Le secrétaire d’État nous a expliqué en commission spéciale que cela
signifiait l’élargissement du dispositif aux établissements de santé
privés d’intérêt collectif, les ESPIC, dont le but n’est pas lucratif.
Je peux l’entendre et le comprendre. Seulement, de son côté, le
rapporteur du projet de loi ordinaire nous a indiqué textuellement que
les établissements privés à but lucratif n’étaient pas exclus du
dispositif, mais n’en représenteraient qu’une part infinitésimale,
puisqu’ils n’ont par définition pas vocation à produire de la dette.

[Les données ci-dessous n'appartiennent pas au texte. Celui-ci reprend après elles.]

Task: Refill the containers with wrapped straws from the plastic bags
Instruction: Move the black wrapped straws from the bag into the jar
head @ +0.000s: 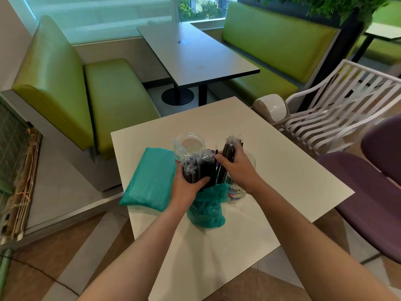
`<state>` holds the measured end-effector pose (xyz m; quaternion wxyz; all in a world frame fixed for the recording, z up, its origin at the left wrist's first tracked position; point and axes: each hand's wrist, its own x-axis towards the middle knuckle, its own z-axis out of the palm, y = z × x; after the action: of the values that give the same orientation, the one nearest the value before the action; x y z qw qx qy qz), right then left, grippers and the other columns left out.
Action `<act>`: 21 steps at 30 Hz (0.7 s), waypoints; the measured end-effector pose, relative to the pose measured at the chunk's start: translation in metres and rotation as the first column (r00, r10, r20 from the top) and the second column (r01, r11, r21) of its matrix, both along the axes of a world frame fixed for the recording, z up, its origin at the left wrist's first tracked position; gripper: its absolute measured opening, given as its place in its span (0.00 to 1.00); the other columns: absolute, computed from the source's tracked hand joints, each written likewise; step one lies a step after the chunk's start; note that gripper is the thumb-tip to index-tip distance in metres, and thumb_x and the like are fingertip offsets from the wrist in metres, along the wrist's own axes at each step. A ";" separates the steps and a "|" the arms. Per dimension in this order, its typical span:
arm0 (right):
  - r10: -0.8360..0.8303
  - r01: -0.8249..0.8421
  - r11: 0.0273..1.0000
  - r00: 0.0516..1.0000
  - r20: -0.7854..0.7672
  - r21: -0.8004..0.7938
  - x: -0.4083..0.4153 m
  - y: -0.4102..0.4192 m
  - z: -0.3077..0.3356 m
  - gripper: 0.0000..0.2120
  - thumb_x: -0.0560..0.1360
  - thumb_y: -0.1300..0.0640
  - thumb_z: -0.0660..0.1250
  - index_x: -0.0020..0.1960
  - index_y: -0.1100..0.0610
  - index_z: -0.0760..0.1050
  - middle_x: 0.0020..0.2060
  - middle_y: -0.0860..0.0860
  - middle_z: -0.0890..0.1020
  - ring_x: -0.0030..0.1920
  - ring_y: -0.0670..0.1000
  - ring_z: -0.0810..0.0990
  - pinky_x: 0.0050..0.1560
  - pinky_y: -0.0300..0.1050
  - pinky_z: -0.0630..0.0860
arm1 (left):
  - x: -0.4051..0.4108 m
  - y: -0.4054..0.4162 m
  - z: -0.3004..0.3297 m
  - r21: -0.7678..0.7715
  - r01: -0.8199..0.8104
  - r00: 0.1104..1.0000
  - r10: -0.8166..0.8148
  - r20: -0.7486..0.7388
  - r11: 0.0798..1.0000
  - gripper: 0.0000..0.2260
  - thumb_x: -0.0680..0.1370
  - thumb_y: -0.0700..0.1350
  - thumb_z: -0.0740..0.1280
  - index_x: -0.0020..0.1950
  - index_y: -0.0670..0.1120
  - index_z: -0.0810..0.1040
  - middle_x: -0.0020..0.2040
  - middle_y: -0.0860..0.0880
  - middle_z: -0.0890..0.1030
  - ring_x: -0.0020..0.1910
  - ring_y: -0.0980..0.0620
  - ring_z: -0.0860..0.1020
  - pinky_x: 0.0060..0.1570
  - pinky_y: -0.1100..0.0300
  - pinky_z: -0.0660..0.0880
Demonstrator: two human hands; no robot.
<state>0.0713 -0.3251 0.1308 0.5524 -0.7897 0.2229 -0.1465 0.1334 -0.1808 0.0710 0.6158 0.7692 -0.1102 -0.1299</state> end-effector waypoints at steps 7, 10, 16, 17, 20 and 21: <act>0.017 -0.018 0.999 1.000 -0.010 -0.027 0.002 0.004 -0.001 0.13 0.78 0.54 0.67 0.60 0.53 0.71 0.51 0.53 0.80 0.51 0.48 0.78 0.53 0.40 0.74 | 0.000 -0.002 0.000 0.000 0.010 1.000 -0.010 -0.003 1.000 0.30 0.67 0.45 0.80 0.62 0.52 0.69 0.55 0.55 0.77 0.57 0.54 0.75 0.58 0.61 0.71; -0.008 0.009 0.999 0.999 0.044 -0.039 0.001 0.005 0.005 0.03 0.78 0.56 0.66 0.50 0.49 0.74 0.51 0.54 0.76 0.53 0.52 0.77 0.58 0.48 0.73 | 0.002 -0.001 -0.001 0.023 -0.002 1.000 0.002 0.000 1.000 0.32 0.67 0.46 0.80 0.66 0.48 0.69 0.59 0.51 0.78 0.59 0.52 0.76 0.62 0.56 0.72; 0.000 -0.001 1.000 0.996 0.093 0.013 -0.007 0.002 0.020 0.05 0.80 0.55 0.62 0.48 0.46 0.69 0.54 0.55 0.75 0.53 0.50 0.75 0.59 0.48 0.71 | 0.003 -0.003 0.002 0.033 -0.013 1.000 0.013 0.016 0.999 0.31 0.67 0.46 0.80 0.66 0.47 0.69 0.58 0.51 0.77 0.59 0.52 0.75 0.62 0.57 0.72; 0.006 -0.008 1.000 0.995 0.099 0.016 -0.007 0.000 0.023 0.03 0.81 0.55 0.61 0.50 0.47 0.70 0.50 0.52 0.78 0.49 0.47 0.76 0.55 0.45 0.72 | 0.003 -0.003 0.002 0.034 -0.011 1.000 0.010 0.016 0.999 0.30 0.67 0.46 0.80 0.64 0.49 0.69 0.58 0.52 0.77 0.59 0.52 0.74 0.61 0.57 0.71; -0.013 0.014 1.000 0.994 0.113 -0.012 -0.007 -0.006 0.032 0.04 0.82 0.54 0.59 0.56 0.52 0.70 0.43 0.48 0.82 0.43 0.40 0.78 0.49 0.39 0.73 | 0.004 -0.004 0.002 0.033 -0.004 1.000 0.004 0.009 0.999 0.29 0.67 0.46 0.80 0.61 0.52 0.68 0.57 0.53 0.76 0.58 0.53 0.74 0.60 0.59 0.70; -0.024 0.027 0.999 0.991 0.128 -0.025 -0.007 -0.008 0.038 0.05 0.82 0.54 0.58 0.56 0.52 0.70 0.42 0.49 0.82 0.42 0.40 0.78 0.47 0.38 0.73 | 0.003 -0.005 0.002 0.036 -0.002 1.000 0.001 0.005 0.999 0.29 0.67 0.46 0.80 0.61 0.51 0.68 0.57 0.53 0.76 0.58 0.53 0.74 0.60 0.59 0.70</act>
<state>0.0647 -0.3330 0.1685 0.5529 -0.7832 0.1950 -0.2069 0.1368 -0.1855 0.0729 0.6019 0.7805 -0.1090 -0.1293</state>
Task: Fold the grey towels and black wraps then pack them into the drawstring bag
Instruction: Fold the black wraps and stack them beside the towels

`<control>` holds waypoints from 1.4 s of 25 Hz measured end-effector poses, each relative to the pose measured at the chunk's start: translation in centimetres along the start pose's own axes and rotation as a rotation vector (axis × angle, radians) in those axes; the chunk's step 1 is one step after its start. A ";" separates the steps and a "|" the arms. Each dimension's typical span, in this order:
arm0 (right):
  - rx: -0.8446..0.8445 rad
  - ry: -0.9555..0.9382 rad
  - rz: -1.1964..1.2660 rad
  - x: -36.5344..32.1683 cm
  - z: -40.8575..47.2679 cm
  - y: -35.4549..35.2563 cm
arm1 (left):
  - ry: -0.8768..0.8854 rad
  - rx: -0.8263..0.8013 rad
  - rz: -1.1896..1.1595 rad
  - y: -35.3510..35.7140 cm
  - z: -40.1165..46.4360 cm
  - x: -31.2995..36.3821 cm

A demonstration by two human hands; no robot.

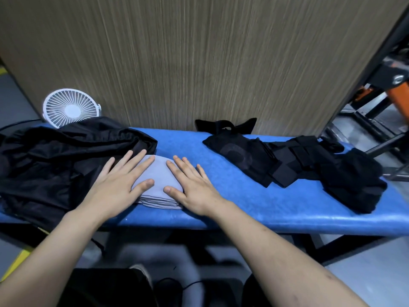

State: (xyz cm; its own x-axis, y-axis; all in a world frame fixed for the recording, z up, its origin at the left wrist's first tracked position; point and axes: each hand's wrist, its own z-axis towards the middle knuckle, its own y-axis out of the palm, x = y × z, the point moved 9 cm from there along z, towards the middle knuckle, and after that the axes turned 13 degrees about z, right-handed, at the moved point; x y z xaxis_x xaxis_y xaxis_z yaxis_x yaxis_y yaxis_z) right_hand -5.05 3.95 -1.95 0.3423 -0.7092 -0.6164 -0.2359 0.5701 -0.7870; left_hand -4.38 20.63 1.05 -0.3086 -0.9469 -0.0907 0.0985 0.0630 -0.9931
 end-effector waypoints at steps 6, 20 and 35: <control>-0.023 0.018 0.012 0.1 -0.1 0.3 | -0.009 -0.006 0.025 0.1 0.0 -0.1; 0.229 -0.055 0.013 1.4 -2.6 -6.2 | 0.082 0.537 -0.154 -7.7 2.1 4.2; 0.397 0.259 -0.210 14.8 -9.2 -15.7 | 0.082 -0.212 -0.178 -1.8 20.6 16.1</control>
State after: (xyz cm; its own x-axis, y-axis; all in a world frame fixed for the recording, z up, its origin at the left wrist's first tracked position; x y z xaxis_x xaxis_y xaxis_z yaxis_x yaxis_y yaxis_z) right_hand -4.65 -19.29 1.02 0.0970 -0.8762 -0.4720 0.1938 0.4818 -0.8546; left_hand 9.99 -1.21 2.91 -0.3797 -0.9208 0.0895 -0.1618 -0.0292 -0.9864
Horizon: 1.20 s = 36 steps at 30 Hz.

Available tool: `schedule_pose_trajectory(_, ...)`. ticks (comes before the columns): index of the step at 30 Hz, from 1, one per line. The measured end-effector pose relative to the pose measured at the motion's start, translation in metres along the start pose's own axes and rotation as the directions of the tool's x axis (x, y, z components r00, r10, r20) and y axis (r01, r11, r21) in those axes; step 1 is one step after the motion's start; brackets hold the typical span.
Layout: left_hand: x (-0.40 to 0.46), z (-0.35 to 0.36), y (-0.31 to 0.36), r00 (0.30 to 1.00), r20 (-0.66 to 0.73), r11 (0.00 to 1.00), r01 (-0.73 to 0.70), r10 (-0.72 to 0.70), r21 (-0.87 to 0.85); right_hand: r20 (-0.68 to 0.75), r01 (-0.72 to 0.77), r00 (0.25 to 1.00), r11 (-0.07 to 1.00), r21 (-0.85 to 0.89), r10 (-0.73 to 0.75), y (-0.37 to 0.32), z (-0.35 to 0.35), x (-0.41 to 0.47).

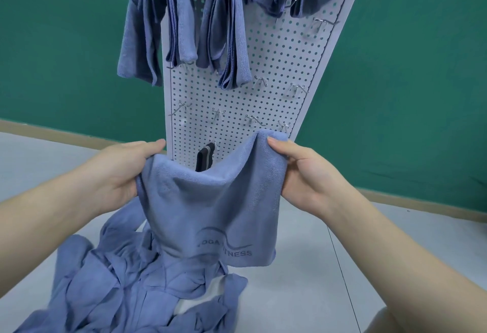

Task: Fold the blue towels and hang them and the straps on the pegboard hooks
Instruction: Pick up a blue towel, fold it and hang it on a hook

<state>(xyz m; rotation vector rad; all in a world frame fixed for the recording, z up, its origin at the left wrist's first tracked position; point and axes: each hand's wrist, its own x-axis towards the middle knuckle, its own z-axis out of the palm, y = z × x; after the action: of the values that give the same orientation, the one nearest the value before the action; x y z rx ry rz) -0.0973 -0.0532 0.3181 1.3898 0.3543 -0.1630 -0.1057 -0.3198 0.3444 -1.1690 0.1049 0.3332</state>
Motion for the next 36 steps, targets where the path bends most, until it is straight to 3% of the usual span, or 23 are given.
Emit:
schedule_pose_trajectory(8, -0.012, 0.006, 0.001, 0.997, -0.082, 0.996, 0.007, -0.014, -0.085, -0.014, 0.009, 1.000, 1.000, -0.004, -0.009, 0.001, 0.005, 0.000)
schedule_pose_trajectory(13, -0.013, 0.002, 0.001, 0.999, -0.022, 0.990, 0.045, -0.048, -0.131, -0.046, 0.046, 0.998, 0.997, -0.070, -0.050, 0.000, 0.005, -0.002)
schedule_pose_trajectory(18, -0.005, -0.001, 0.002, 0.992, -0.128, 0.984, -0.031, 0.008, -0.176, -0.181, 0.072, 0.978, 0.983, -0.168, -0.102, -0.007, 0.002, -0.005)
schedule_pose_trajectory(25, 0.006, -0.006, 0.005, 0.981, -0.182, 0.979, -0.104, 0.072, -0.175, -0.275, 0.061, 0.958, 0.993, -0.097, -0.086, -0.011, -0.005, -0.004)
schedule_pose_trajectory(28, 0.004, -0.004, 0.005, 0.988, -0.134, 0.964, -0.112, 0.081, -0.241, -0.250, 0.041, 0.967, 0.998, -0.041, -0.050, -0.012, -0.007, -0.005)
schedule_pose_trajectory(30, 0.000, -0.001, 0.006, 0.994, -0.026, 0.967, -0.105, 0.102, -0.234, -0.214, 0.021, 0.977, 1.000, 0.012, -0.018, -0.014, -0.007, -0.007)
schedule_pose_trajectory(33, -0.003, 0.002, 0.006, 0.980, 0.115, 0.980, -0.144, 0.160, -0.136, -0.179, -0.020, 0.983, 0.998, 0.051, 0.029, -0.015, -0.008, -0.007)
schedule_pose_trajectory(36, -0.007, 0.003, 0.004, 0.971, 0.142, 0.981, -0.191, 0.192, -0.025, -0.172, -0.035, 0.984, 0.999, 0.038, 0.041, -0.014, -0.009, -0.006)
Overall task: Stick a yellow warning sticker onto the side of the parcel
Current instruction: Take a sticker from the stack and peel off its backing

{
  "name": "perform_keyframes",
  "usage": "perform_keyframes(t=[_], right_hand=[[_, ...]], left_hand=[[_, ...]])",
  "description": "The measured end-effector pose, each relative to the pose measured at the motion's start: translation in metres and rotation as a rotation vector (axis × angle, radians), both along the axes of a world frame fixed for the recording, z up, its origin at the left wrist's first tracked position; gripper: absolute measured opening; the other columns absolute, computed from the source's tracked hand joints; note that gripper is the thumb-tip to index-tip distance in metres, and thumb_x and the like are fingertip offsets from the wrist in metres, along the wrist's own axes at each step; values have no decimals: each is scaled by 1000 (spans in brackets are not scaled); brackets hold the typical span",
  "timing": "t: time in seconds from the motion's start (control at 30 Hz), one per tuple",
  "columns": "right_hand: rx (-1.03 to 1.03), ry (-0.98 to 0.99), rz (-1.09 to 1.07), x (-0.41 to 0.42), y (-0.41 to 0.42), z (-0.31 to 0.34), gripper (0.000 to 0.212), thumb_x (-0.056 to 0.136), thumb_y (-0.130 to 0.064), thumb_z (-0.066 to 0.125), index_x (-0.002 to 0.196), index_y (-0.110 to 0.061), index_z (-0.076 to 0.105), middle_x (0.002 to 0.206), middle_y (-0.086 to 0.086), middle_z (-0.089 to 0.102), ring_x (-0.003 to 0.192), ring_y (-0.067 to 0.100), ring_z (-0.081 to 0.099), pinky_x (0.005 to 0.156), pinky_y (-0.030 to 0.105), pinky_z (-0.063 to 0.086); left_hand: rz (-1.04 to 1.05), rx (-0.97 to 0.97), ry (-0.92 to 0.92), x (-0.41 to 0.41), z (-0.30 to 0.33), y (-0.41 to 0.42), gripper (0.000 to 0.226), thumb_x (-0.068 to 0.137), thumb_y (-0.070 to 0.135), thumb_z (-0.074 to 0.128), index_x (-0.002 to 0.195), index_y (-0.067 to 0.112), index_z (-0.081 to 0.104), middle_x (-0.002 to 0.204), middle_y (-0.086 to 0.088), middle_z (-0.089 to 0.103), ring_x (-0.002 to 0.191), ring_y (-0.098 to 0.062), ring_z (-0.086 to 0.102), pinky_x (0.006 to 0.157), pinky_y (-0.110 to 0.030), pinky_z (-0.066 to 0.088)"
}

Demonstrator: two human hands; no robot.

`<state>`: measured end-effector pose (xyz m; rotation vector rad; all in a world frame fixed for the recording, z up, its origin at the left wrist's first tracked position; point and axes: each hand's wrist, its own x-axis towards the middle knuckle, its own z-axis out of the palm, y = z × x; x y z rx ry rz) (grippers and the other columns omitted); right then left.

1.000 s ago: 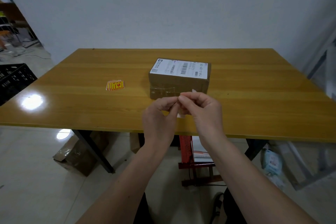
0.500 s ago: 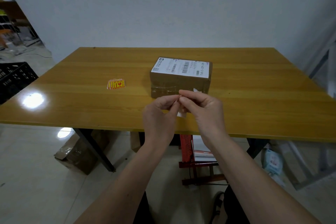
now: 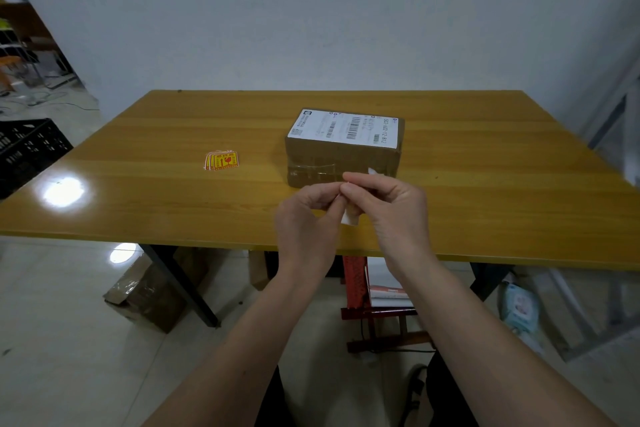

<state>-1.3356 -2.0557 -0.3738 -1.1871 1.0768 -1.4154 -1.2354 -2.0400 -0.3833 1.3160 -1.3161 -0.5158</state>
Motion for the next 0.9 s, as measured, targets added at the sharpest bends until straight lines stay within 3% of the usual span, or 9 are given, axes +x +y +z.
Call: perform_keyframes(t=[0.43,0.63,0.8,0.9], right_hand=[[-6,-27,35,0,0,-1,16,77,1,70,85,-12,74,57,1,66,52,9,57,56,20,52],[26,-84,27,0,-2,-2,16,75,6,71,82,-5,62,61,-1,64,50,8,58,53,23,51],[75,-1,21,-1,-5,-6,9,73,-8,77,73,-5,68,61,7,65,56,15,59,79,34,52],[132,17,35,-1,-5,-5,6,72,-11,78,74,-7,74,61,2,65,53,7,54,59,23,49]], left_hand=[[-20,17,30,2,0,-1,27,80,14,70,79,41,66,72,24,66,73,5,63,70,-7,48],[10,9,43,1,-3,-1,18,80,15,71,83,33,70,73,23,66,72,4,63,67,-6,47],[44,-38,-4,1,-6,0,16,81,15,69,84,31,70,75,20,66,73,2,61,67,-7,46],[97,-57,-45,1,-8,0,19,81,15,69,83,34,68,74,19,65,75,2,60,68,-6,45]])
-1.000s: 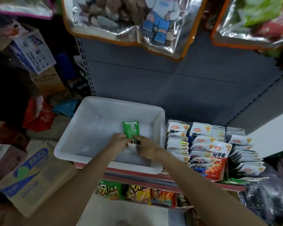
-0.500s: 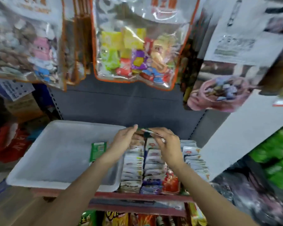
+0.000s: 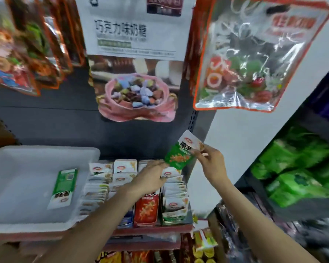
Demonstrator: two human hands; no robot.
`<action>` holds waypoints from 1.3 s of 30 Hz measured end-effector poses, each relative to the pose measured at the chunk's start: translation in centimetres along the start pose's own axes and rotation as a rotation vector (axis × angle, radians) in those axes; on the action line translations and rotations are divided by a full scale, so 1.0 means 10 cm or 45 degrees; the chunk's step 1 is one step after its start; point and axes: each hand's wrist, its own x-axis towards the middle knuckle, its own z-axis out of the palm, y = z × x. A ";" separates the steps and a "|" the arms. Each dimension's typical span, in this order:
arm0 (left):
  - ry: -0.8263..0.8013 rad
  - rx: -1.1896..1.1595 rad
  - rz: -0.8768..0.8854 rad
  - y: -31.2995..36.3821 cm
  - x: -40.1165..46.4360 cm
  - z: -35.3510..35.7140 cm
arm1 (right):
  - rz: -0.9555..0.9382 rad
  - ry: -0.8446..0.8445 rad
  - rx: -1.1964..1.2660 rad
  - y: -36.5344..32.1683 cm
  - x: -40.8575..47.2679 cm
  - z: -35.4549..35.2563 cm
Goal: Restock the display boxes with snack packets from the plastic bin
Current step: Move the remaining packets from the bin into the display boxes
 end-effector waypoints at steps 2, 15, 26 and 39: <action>0.043 -0.041 -0.008 0.01 0.00 0.02 | -0.004 -0.018 0.076 0.02 0.06 -0.05; 0.104 -0.252 -0.061 -0.06 -0.14 0.05 | 0.075 -0.721 -0.226 0.36 0.15 0.28; 0.162 -0.235 -0.024 -0.12 -0.18 0.08 | 0.073 -0.690 -0.378 0.24 0.12 0.40; 0.717 -0.347 -0.148 -1.16 -1.00 -0.47 | -0.245 -0.494 -0.147 -1.10 -0.19 1.33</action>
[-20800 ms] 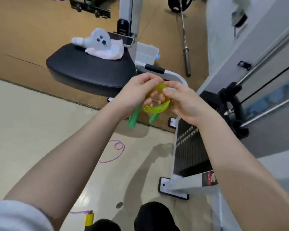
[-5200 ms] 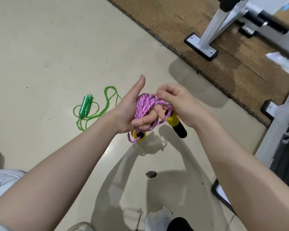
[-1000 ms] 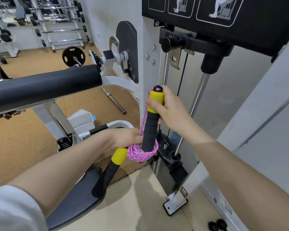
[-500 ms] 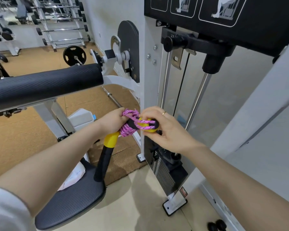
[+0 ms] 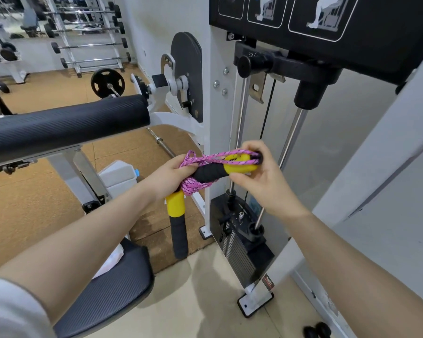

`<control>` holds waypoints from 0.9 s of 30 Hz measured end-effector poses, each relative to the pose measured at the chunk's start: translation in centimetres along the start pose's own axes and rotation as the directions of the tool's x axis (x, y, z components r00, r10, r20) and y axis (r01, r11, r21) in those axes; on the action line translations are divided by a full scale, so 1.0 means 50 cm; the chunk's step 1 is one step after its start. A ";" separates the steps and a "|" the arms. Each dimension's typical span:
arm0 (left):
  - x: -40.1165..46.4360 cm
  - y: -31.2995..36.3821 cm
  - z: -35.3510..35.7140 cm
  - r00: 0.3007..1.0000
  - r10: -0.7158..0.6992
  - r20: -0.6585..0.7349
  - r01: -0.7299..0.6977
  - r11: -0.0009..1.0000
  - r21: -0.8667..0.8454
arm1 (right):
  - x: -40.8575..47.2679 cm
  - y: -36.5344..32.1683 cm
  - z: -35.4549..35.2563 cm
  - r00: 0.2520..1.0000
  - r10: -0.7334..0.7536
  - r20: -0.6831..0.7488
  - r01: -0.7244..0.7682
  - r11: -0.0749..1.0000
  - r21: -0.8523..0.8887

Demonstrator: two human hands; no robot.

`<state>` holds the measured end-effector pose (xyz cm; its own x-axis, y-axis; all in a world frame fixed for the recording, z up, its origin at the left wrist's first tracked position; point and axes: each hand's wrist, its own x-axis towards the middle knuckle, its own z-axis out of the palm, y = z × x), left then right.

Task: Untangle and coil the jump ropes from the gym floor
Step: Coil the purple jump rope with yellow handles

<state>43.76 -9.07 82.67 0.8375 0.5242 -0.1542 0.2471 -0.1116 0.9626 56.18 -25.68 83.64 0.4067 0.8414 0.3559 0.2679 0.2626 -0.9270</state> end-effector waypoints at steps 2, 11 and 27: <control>0.000 -0.004 0.010 0.999 -0.044 0.020 0.046 0.996 -0.081 | 0.006 0.007 -0.008 0.998 0.052 -0.040 -0.048 0.994 0.097; -0.022 -0.025 0.058 0.977 -0.063 0.205 0.090 0.988 -0.126 | 0.053 -0.004 0.040 0.995 0.045 -0.087 -0.048 0.998 -0.032; -0.010 -0.042 0.058 0.970 -0.006 0.242 0.035 0.993 -0.112 | -0.020 0.098 0.040 0.705 0.703 0.095 -0.634 0.565 0.528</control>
<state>44.24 -11.53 80.08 0.9288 0.3055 -0.2097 0.2196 0.0022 0.9756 55.30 -24.30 78.52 0.3919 0.8226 -0.4121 -0.5677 -0.1363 -0.8119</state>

L’argent du contribuable servira donc à rembourser les dettes
d’établissements privés, qui ont pu verser par ailleurs des dividendes à
leurs actionnaires !
L’intention de M. le rapporteur était
probablement de nous rassurer ; en ce qui me concerne, j’avoue que ses
propos ont plutôt produit l’effet contraire. Monsieur le secrétaire
d’État, il faut dissiper ce flou concernant les établissements privés à
but lucratif.
M. Alain Bruneel. C’est vrai !
Mme Christine Pires Beaune.
Notons au passage que, comme l’a indiqué la CNSA dans son avis, les
établissement médico-sociaux publics, malgré leurs besoins criants en
matière d’investissement, sont une nouvelle fois les grands oubliés de
ce dispositif de reprise de dette.
Il n’est plus admissible que
le médico-social soit la cinquième roue du carrosse. Concernant la CNSA,
le Gouvernement propose de transférer tout de même une petite fraction
de CSG, retirée à la CADES, à compter de 2024. Vous nous direz que c’est
toujours mieux que rien.
C’est vrai, mais 2024 est bien loin au
regard de l’urgence de la situation, en particulier pour permettre de
revaloriser les métiers de l’aide et de l’accompagnement à domicile, qui
nécessitent des moyens dès maintenant. Il y a urgence également pour
faire face à la situation des EHPAD, à propos de laquelle les
parlementaires de tous bords alertent depuis des années, et que la crise
a encore aggravée. Là aussi, le chiffrages précis des besoins existe,
notamment pour atteindre le ratio minimal entre soignants et résidents :
8 à 10 milliards d’euros d’après les conclusions de la mission
d’information menée par nos collègues Caroline Fiat et Monique Iborra.
Cette
fraction de 0,15 point de CSG, soit 2,3 milliards d’euros, doit être
comparée aux besoins chiffrés dans le rapport de Dominique Libault et
évalués, à partir de date de 2024, à 10 milliards. Nous sommes loin du
compte, alors que la question majeure de la diminution du reste à charge
pour les familles n’est pas traitée et que pas moins de 7 milliards
pèsent aujourd’hui sur elles.
Alors oui, vous avez raison,
2,3 milliards d’euros en 2024, c’est mieux que rien, mais c’est surtout
beaucoup trop tard et bien trop peu ! Vous voyez bien là une
illustration des conséquences concrètes de la décision d’affecter la
« dette covid » à la CADES.
En résumé, avec ces deux projets de
loi et vos grossiers tours de passe-passe, vous proposez de créer une
cinquième branche tout en portant des mauvais coups à l’arbre qui nous
est cher.
Mes chers collègues, compte tenu de tous les arguments
que je viens d’énumérer, je vous invite à voter la motion de rejet
préalable déposée par notre groupe et à réclamer au Gouvernement le
dépôt d’un projet de loi relatif à la dépendance, promise par le
Président de la République en 2018, repoussée en 2019. Nous sommes déjà
en juin 2020, et toujours aucun texte de déposé ! Cette loi est attendue
depuis plus de dix ans, nous pourrions ensemble, enfin, aboutir en
créant la cinquième branche et en prévoyant le financement nécessaire
pour une mise en place effective dès 2021. (Applaudissements sur les bancs des groupes SOC, GDR et FI.)